La loi n’a fait, du reste, que régulariser et confirmer l’organisation improvisée en 1830 par l’élan spontané des citoyens. L’effectif des gardes nationales qui avaient pris les armes était de 3,572,924 hommes avant le 22 mars 1831. Le recrutement de 1832, opéré en vertu de la loi, a constaté que 1,947,846 hommes étaient portés sur le contrôle de réserve, et 3,781,206 sur les contrôles du service ordinaire, ensemble 5,729,052 hommes.
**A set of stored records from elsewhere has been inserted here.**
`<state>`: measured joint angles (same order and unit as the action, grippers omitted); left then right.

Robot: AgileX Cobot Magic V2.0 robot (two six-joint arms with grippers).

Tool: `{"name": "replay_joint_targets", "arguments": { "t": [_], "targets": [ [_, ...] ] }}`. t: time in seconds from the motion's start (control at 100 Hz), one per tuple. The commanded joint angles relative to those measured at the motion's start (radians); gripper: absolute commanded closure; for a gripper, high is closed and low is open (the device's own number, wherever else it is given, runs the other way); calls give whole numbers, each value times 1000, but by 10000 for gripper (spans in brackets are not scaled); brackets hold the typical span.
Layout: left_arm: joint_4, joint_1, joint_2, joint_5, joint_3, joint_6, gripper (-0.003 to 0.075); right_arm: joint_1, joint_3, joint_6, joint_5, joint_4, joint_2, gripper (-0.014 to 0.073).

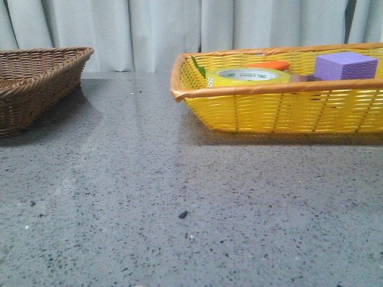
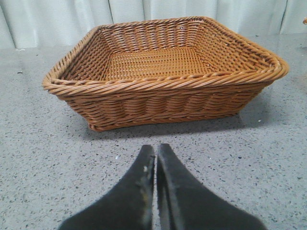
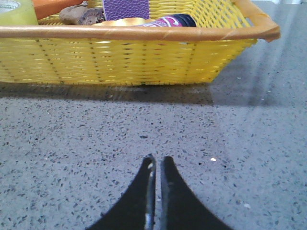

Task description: Transfer tape with both arms

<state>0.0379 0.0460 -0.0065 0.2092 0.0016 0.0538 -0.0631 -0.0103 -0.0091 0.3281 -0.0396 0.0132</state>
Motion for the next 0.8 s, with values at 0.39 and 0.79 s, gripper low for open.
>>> {"name": "replay_joint_targets", "arguments": {
  "t": [0.39,0.79],
  "targets": [
    [11,8,-29,-156,12,-7,741,-6,-21,-8,-26,-6,18,660],
    [11,8,-29,-156,12,-7,741,-6,-21,-8,-37,-38,18,660]
  ]
}}
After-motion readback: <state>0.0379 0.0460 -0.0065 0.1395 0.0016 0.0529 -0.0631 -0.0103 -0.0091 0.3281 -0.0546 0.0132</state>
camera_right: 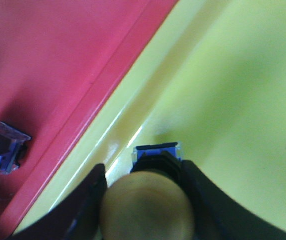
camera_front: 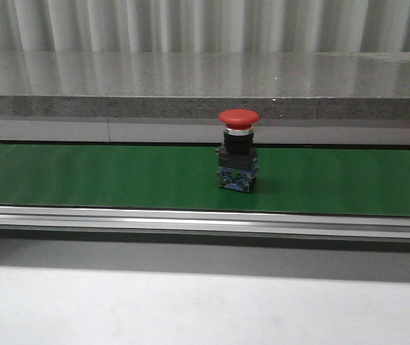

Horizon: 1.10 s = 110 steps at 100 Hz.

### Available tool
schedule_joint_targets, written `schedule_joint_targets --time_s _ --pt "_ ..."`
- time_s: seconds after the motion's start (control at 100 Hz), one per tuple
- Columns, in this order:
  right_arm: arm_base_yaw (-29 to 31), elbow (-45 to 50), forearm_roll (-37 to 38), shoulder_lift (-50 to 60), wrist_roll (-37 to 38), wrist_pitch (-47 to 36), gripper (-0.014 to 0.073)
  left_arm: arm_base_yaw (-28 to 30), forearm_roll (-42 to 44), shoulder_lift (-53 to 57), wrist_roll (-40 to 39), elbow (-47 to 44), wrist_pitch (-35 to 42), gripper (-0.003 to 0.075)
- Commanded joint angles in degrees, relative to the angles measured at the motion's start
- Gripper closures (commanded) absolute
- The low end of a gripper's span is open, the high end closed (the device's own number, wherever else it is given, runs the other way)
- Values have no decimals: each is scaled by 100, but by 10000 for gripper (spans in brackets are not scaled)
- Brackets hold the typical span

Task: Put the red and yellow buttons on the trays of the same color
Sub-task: 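Carry the yellow button into the yellow tray and open the right gripper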

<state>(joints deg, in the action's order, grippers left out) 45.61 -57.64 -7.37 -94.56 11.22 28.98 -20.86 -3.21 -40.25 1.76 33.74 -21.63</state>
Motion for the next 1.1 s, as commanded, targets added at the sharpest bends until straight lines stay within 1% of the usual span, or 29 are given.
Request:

L’organisation de la garde nationale se trouvait alors suspendue dans plusieurs communes des départemens de l’ouest ; aujourd’hui le nombre des citoyens inscrits sur les contrôles peut être évalué à six millions[1].

Tous les trois ans, cette immense population, près de quatre millions de gardes nationaux en état de service ordinaire, enrégimentés par compagnies, par bataillons et par légions, se réunissent dans les trente-sept mille communes de la France pour procéder à la nomination de leurs officiers. La société tout entière entre en mouvement. Il y a là un moment d’épreuve où, l’autorité n’étant qu’une candidature et où le pouvoir s’humiliant devant l’élection, on pourrait craindre pour le maintien de la discipline. L’épreuve s’est déjà renouvelée deux fois, et hâtons-nous de dire qu’elle a tourné complètement à l’avantage de l’institution.

C’est assurément une des applications les plus remarquables du

  1. L’organisation de la garde nationale avait été d’abord suspendue dans 2,490 communes appartenant à 17 départemens, sur lesquelles 390 étaient autorisées au 25 novembre 1832.